Stored data:
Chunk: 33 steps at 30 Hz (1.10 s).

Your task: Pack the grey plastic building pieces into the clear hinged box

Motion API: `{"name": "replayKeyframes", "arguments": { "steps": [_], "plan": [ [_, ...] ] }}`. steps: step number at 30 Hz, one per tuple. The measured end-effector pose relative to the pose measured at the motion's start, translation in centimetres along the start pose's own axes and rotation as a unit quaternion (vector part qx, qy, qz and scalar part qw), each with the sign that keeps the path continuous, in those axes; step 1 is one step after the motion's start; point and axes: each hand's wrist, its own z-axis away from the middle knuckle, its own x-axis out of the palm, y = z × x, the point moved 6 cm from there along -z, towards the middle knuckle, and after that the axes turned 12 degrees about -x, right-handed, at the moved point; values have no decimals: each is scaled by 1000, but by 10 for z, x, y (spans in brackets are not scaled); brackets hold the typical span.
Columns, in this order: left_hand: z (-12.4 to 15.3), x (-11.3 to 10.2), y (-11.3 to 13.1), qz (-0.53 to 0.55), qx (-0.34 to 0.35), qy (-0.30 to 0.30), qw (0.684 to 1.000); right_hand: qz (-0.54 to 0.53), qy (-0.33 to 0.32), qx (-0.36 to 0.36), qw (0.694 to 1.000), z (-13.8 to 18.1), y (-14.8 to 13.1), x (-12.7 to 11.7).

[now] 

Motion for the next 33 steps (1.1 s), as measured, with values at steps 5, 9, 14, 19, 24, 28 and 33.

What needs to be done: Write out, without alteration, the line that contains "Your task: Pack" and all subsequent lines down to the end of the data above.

Solution:
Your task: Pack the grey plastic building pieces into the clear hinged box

Motion API: `{"name": "replayKeyframes", "arguments": { "steps": [_], "plan": [ [_, ...] ] }}`. steps: step number at 30 Hz, one per tuple. The measured end-effector pose relative to the pose measured at the motion's start, translation in centimetres along the start pose's own axes and rotation as a unit quaternion (vector part qx, qy, qz and scalar part qw), each with the sign that keeps the path continuous, in those axes; step 1 is one step after the motion's start; point and axes: each hand's wrist, its own z-axis away from the middle knuckle, its own x-axis out of the palm, y = z × x, the point moved 6 cm from there along -z, towards the middle knuckle, and after that the axes turned 12 degrees about -x, right-handed, at the moved point; values have no decimals: each is scaled by 1000, but by 10 for z, x, y (spans in brackets are not scaled); brackets hold the typical span.
Columns, in this order: left_hand: z (-12.4 to 15.3), x (-11.3 to 10.2), y (-11.3 to 13.1), qz (-0.53 to 0.55), qx (-0.34 to 0.35), qy (-0.30 to 0.30), qw (0.684 to 1.000); right_hand: qz (-0.54 to 0.53), qy (-0.33 to 0.32), qx (-0.36 to 0.36), qw (0.694 to 1.000), z (-13.8 to 18.1), y (-14.8 to 13.1), x (-12.7 to 11.7).

[now] 

Motion for the next 33 steps (1.1 s), as measured, with values at steps 5, 9, 14, 19, 24, 28 and 33.

This output has been given in full.